Additionally, sampling multiple body parts from the same adult allowed us to compare uptake of chemicals in the same individual. To control for the effect of individual, we visualised the adult body part dataset by using pCCA and adding a vector that grouped all samples taken from the same individual (as used in pPCA). Model simplification and significance followed that above as used for tissue type.
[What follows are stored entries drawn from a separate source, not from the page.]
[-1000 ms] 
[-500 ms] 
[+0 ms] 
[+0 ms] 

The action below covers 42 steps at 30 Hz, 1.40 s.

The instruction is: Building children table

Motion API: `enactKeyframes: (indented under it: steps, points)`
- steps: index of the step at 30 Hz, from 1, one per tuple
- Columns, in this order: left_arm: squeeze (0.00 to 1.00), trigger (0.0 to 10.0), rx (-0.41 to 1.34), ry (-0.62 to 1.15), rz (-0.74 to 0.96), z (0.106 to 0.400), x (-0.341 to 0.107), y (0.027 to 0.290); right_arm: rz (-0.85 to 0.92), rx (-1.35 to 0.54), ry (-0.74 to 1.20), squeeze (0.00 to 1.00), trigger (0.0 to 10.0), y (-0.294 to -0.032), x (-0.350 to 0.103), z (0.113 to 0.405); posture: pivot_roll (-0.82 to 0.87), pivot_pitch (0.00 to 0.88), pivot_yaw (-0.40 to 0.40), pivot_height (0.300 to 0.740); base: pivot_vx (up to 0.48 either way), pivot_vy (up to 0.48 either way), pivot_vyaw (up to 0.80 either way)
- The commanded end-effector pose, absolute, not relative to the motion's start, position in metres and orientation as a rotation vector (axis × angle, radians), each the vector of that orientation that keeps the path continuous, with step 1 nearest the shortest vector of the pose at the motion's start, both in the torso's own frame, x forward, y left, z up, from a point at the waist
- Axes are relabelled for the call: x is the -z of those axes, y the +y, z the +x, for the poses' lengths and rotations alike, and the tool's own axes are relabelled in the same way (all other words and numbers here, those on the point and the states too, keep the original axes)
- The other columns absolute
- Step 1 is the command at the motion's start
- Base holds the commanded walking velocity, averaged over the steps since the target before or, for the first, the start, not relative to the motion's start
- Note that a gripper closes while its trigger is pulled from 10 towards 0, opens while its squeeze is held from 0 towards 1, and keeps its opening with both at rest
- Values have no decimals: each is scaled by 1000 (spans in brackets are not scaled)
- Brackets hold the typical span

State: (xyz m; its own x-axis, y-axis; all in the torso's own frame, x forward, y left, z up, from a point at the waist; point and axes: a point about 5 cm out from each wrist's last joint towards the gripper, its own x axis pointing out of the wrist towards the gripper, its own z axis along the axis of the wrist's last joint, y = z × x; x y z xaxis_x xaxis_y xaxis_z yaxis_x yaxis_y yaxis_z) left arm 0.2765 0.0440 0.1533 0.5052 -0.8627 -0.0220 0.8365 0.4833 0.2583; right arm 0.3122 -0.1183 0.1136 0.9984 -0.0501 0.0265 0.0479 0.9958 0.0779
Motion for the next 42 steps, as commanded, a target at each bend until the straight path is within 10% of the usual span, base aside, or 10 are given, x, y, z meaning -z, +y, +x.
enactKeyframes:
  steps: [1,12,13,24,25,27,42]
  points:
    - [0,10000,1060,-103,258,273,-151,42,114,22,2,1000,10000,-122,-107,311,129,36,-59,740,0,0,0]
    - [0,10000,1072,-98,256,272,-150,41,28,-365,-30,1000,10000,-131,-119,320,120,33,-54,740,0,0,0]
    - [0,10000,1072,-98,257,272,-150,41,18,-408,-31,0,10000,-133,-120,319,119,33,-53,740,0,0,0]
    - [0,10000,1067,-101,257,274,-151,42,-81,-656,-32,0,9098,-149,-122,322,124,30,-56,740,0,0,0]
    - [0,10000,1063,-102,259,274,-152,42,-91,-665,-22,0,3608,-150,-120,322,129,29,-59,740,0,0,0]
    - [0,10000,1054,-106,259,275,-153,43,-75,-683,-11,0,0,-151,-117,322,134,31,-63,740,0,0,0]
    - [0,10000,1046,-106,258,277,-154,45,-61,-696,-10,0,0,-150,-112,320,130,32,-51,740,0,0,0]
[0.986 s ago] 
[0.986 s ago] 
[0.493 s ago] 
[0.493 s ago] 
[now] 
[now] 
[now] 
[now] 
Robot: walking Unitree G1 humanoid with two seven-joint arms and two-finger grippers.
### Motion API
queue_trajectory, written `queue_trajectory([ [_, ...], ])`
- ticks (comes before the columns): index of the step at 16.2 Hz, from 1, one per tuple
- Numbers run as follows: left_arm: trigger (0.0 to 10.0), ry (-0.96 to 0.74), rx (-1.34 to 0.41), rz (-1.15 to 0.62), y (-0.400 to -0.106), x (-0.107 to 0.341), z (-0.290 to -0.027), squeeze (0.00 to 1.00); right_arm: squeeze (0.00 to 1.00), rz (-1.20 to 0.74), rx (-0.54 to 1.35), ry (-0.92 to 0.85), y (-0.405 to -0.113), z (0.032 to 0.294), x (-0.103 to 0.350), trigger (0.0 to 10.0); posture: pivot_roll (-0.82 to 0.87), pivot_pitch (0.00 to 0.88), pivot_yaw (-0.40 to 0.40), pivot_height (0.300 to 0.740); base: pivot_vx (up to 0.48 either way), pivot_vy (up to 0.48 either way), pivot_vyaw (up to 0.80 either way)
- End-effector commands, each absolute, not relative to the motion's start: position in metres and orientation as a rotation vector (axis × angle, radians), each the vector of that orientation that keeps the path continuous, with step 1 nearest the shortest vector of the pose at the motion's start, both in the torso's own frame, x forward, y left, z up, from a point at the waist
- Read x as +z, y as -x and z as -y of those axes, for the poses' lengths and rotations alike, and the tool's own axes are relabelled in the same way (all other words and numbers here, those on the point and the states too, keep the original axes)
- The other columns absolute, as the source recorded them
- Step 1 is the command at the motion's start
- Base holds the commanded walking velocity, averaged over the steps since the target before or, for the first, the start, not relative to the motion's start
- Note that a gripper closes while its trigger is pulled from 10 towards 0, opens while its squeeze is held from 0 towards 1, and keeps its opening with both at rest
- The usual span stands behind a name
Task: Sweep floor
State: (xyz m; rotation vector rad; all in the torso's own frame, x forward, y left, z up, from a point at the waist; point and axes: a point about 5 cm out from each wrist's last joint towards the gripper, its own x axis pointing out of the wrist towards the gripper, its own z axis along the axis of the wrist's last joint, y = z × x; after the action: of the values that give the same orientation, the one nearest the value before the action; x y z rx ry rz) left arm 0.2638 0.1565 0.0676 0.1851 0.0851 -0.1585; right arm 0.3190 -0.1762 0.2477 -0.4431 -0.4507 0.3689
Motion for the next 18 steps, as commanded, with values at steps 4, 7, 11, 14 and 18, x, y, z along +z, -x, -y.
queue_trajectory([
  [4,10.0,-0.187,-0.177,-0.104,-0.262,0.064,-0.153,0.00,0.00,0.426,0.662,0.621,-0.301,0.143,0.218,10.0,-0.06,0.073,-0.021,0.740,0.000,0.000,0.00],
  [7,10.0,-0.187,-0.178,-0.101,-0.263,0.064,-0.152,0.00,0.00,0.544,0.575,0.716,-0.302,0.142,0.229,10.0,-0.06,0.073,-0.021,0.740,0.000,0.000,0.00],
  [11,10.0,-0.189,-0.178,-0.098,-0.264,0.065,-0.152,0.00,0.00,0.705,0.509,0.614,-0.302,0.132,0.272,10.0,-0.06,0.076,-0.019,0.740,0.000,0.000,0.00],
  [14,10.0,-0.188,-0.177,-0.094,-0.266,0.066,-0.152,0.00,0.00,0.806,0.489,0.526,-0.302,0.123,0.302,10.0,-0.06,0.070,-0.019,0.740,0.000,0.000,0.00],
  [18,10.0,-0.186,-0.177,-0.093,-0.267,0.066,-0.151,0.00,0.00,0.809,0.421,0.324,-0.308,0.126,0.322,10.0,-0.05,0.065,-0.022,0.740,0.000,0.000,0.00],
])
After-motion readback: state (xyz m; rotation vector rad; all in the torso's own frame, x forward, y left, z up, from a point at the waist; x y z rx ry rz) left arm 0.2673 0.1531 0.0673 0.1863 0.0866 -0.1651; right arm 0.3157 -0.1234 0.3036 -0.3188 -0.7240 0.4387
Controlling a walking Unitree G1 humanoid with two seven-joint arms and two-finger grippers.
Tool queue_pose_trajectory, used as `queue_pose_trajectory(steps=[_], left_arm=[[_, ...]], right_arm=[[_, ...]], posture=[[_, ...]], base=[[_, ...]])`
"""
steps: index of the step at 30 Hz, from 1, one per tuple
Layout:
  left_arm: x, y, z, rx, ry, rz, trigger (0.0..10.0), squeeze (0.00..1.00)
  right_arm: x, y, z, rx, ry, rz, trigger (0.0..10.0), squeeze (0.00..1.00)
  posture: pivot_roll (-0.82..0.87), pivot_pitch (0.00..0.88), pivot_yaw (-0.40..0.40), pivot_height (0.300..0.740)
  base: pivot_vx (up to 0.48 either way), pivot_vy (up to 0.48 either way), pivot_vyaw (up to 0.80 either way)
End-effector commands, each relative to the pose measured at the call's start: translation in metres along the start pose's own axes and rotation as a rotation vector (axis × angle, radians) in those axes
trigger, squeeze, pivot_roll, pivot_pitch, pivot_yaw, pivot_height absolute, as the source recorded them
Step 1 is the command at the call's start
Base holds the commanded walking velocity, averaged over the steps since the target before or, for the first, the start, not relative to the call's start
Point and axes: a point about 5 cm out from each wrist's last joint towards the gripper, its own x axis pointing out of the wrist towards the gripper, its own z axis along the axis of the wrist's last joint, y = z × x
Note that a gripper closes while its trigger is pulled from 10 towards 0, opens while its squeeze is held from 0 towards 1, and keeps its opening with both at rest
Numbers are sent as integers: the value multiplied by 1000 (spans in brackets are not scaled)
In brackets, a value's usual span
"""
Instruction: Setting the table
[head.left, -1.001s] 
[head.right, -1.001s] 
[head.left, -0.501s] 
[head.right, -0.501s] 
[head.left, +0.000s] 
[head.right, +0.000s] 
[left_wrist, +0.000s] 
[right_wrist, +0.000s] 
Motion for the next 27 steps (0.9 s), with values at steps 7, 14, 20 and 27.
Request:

Differences in compound occurrence across tree species and sample groupings were initially tested using linear mixed models implemented in ‘lme4’ (Bates et al. 2015). These models were tested for dispersion, outliers, distribution of residuals and zero-inflation using the R package ‘DHARMa’ (Hartig 2020). Because our dataset comprised many zeros, we included a single zero-inflation parameter applying to all observations using the R package ‘glmmTMB’ (Brooks et al. 2017). A Gaussian distribution of errors was appropriate for all models. The response variable, alkaloid concentration (peak area/g DW), was log transformed, and the explanatory variables used for the models depended on which dataset was being used. For the tissue type dataset, we used host tree species and sample type (with adults split into each species) as explanatory variables. For the body part dataset, we used sample type (with adults split into each species) as the explanatory variable. We only split adult moths by species, assigning caterpillars and frass to species would create too many multiple comparisons for meaningful interpretation. We performed Tukey’s HSD tests for linear combinations of each explanatory variable using the R package ‘multcomp’ (Hothorn et al. 2008). As our central question necessitated the use of the same individual across or within developmental stages, we included ‘individual’ as a random effect to all our mixed models.